Data shown:
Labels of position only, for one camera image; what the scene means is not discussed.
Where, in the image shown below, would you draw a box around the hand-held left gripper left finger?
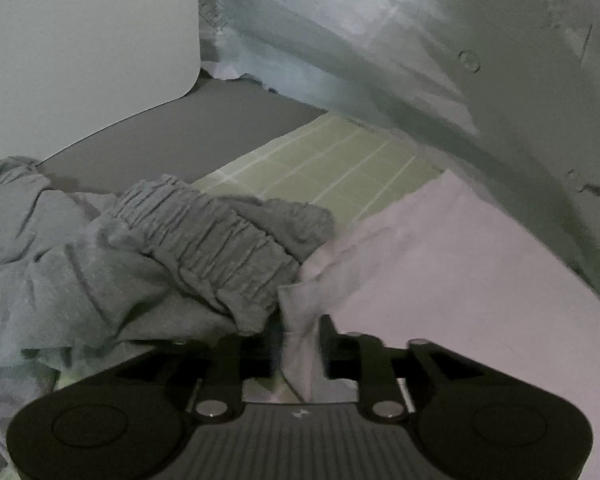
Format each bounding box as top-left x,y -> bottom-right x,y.
107,332 -> 286,422

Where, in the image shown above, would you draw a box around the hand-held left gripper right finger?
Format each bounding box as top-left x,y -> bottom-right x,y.
318,314 -> 486,420

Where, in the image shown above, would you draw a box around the white cloth garment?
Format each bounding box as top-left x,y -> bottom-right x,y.
277,169 -> 600,404

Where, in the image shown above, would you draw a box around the grey pants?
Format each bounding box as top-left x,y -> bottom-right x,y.
0,156 -> 337,376

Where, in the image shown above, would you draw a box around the grey mattress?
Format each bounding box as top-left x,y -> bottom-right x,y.
39,76 -> 327,196

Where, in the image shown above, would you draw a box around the white rounded board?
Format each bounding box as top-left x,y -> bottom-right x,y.
0,0 -> 202,167

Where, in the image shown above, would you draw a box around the light blue wall covering sheet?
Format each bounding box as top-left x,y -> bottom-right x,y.
197,0 -> 483,137

Task objective:
Reproduce exactly, and with no other material, the lines between those holding "gripper right finger?" and "wall covering sheet?", inclusive.

Expected answer:
Where, in the image shown above, would you draw a box around the hand-held left gripper right finger?
Format each bounding box as top-left x,y -> bottom-right x,y.
318,314 -> 486,420

Where, in the image shown above, would you draw a box around the white cloth garment?
Format each bounding box as top-left x,y -> bottom-right x,y.
277,169 -> 600,404

Where, in the image shown above, would you draw a box around the grey pants?
Format each bounding box as top-left x,y -> bottom-right x,y.
0,156 -> 337,376

Where, in the image shown above, would you draw a box around the grey mattress?
Format each bounding box as top-left x,y -> bottom-right x,y.
39,76 -> 327,196

Where, in the image shown above, would you draw a box around the white rounded board?
Format each bounding box as top-left x,y -> bottom-right x,y.
0,0 -> 202,167

Where, in the image shown above, would you draw a box around the light blue wall covering sheet?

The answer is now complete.